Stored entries

[Start of section]

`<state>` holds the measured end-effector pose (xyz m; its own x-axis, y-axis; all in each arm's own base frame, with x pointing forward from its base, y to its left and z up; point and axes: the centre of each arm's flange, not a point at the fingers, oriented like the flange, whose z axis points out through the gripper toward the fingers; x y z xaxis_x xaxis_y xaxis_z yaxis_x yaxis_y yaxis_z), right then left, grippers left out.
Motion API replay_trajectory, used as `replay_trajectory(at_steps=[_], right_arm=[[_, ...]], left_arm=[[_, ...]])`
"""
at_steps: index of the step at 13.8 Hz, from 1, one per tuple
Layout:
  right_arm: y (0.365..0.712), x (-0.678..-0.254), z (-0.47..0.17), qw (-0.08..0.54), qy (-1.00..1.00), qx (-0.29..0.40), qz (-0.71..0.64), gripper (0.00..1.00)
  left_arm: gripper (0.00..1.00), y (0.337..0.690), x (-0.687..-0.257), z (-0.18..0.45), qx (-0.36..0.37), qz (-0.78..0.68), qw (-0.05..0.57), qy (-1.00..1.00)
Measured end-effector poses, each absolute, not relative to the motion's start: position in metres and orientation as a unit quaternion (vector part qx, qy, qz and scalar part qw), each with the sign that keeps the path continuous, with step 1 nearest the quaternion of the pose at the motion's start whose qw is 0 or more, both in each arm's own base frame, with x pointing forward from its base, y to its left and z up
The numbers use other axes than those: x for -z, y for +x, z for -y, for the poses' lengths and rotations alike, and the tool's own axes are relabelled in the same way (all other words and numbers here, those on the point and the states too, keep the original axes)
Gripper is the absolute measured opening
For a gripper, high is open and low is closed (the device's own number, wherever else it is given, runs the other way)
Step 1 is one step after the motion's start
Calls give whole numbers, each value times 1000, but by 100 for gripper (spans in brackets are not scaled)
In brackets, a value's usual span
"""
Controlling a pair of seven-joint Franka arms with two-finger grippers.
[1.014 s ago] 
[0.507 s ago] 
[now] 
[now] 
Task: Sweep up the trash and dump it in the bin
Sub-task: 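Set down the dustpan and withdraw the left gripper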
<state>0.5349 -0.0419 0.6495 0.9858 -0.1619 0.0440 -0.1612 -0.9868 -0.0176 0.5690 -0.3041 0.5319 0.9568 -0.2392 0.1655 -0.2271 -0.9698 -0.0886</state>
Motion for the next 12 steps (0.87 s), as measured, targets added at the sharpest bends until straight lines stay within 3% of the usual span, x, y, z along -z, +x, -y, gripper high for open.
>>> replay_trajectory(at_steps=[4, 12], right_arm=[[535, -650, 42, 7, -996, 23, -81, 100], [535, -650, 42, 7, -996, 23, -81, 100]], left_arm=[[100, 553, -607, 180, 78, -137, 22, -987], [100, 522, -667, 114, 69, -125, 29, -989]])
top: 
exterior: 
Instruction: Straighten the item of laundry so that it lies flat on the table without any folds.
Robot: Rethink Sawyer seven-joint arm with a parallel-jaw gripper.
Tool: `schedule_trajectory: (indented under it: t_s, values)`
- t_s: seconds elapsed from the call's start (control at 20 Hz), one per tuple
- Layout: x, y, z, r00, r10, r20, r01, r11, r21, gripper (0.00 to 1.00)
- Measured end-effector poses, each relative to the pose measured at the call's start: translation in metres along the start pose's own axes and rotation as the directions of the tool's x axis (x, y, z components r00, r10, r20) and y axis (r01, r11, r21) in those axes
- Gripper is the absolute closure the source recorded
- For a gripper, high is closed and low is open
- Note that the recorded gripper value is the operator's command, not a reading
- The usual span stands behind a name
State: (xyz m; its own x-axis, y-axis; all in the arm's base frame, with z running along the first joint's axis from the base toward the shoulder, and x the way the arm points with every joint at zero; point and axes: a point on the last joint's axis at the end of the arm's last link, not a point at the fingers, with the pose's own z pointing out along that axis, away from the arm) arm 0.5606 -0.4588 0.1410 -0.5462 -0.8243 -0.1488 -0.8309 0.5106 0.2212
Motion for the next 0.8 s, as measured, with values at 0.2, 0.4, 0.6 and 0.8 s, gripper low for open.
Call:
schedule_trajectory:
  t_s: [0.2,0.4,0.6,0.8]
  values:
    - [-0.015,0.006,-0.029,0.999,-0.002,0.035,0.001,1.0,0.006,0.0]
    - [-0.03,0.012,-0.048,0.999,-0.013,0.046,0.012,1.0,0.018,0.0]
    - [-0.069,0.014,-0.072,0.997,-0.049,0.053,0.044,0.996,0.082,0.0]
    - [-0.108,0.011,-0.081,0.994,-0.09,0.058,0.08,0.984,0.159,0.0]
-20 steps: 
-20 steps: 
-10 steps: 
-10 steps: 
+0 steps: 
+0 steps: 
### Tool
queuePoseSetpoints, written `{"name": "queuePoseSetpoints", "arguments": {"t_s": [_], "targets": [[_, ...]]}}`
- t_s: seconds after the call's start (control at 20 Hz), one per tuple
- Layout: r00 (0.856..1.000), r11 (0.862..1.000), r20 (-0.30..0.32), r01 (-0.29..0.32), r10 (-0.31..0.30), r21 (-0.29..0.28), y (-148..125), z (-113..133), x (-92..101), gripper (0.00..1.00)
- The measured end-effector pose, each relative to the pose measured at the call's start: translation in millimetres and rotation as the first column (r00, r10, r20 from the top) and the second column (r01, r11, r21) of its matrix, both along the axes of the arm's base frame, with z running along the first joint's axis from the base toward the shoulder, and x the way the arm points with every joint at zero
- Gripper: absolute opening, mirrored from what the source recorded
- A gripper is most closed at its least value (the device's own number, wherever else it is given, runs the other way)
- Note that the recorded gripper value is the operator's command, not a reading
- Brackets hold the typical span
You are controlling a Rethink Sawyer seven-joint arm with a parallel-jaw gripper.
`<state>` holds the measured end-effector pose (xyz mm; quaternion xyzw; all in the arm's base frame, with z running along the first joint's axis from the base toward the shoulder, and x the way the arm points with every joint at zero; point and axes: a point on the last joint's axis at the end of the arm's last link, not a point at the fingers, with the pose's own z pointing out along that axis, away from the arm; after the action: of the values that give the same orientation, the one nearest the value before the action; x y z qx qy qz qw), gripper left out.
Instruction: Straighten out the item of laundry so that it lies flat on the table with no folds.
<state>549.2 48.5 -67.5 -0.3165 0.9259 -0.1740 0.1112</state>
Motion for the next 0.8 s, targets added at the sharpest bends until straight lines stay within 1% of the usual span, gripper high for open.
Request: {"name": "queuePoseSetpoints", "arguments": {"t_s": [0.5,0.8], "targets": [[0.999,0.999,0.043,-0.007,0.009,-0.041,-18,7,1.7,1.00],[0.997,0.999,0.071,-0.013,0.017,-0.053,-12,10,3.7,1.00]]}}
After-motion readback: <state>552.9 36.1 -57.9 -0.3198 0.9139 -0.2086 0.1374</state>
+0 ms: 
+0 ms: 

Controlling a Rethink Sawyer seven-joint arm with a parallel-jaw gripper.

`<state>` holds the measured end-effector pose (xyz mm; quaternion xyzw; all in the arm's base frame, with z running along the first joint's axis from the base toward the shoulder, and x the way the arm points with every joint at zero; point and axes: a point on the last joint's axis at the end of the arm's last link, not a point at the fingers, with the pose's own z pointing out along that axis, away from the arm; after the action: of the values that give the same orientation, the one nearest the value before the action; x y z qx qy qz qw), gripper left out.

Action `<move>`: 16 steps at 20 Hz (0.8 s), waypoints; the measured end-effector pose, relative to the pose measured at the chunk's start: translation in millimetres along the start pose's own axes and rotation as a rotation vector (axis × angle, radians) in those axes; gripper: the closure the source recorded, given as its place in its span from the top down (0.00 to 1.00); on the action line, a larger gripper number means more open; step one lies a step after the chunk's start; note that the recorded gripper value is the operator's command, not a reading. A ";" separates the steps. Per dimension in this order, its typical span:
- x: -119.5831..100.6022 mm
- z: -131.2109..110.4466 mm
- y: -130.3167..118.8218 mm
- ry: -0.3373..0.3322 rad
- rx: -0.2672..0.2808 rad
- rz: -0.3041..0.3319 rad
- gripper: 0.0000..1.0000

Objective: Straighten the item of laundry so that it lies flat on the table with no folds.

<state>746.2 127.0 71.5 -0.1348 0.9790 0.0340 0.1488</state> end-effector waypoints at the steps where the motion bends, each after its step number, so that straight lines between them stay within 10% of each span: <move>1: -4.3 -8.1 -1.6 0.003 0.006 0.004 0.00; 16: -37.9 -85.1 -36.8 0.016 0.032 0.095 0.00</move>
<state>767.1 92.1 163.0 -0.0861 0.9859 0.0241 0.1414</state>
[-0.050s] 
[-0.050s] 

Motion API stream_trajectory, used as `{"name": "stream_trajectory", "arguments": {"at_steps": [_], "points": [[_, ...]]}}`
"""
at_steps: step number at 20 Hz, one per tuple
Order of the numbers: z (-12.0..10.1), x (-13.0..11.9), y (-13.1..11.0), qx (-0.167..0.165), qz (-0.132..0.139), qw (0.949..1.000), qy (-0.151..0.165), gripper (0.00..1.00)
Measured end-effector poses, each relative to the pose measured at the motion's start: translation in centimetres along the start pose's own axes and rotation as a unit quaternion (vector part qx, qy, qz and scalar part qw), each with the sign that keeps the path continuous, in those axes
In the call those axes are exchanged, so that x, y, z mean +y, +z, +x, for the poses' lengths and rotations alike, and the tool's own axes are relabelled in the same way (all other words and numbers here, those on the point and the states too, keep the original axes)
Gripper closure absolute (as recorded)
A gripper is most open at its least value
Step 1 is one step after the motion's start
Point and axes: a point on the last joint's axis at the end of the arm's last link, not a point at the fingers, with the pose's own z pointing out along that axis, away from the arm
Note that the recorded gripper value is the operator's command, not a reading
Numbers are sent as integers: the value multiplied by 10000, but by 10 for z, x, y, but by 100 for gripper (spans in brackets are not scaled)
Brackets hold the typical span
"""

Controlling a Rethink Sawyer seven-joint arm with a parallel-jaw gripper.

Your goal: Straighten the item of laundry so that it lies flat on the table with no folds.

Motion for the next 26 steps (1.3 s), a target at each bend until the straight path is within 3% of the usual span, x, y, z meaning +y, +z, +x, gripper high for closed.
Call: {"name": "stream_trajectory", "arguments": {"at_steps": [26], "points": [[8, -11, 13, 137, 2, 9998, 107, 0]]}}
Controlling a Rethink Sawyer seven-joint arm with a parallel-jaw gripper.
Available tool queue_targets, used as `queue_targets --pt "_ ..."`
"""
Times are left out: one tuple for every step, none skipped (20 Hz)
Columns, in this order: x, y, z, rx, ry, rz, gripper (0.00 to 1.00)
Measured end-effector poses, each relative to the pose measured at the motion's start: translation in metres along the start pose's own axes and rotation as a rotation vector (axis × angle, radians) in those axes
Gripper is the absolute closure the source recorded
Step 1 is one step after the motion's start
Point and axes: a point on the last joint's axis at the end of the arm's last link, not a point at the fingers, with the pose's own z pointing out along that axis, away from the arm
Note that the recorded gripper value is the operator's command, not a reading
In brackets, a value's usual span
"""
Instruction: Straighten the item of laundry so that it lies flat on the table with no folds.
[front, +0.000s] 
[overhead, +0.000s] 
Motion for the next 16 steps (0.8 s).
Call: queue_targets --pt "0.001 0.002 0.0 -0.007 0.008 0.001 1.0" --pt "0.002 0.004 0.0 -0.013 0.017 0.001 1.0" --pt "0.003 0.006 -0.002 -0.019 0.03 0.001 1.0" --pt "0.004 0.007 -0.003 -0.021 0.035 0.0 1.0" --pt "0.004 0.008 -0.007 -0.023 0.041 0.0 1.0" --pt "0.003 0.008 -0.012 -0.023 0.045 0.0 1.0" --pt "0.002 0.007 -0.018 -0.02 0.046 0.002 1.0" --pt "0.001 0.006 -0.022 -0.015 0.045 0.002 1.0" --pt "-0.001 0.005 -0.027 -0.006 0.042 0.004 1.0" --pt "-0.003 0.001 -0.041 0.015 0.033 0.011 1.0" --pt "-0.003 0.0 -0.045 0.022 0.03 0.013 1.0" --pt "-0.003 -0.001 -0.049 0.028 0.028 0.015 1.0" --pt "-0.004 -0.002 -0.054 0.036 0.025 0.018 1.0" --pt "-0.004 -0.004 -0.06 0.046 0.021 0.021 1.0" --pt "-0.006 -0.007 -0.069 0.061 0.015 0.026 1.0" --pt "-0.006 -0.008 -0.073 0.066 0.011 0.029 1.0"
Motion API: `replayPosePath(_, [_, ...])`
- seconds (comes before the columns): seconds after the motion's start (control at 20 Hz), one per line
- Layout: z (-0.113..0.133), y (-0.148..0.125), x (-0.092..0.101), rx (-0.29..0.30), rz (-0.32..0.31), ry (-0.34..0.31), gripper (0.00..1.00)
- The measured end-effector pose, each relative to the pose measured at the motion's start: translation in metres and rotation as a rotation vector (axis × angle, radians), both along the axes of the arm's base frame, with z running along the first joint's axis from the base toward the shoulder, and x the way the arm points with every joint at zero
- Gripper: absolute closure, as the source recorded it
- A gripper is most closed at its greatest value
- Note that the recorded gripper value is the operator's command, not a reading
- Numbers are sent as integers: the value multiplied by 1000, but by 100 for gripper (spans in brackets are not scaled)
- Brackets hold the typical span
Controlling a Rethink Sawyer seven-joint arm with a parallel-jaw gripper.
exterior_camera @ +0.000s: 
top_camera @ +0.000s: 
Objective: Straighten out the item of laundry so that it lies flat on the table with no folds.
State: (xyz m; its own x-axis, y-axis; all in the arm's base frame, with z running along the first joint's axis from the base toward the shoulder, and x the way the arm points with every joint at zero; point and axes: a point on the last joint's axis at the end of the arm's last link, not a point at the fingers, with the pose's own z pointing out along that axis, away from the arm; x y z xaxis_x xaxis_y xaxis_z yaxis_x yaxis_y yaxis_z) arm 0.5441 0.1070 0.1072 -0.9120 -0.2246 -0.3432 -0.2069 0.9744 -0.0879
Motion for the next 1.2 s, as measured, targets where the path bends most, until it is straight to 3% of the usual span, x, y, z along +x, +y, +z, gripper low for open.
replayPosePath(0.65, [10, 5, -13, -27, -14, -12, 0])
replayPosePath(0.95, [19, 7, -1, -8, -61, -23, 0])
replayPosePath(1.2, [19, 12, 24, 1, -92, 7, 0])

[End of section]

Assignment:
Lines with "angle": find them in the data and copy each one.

Task solution:
Action `<move>`: 16 steps at 20 Hz (0.8 s), waypoints; the measured end-effector pose, relative to the pose measured at the chunk's start: translation in millimetres along the start pose's own axes and rotation as a rotation vector (axis × angle, radians) in those axes; gripper: the closure the source recorded, given as its place in its span from the top down (0.00 to 1.00); on the action line, a larger gripper number means more open; step one lies a step after the chunk's start; note that the recorded gripper value is the operator's command, not a reading. A ";" separates the steps. Per dimension in this order, its typical span:
Measured end-effector poses, each relative to the pose measured at the motion's start: translation in metres along the start pose's own axes and rotation as a rotation vector (axis × angle, radians) in those axes
- The measured end-effector pose, each relative to the pose measured at the motion's start: translation in metres and rotation as a rotation vector (axis × angle, radians), both along the axes of the arm's base frame, with z running along the first joint's axis from the base toward the shoulder, and x the way the arm points with every joint at zero

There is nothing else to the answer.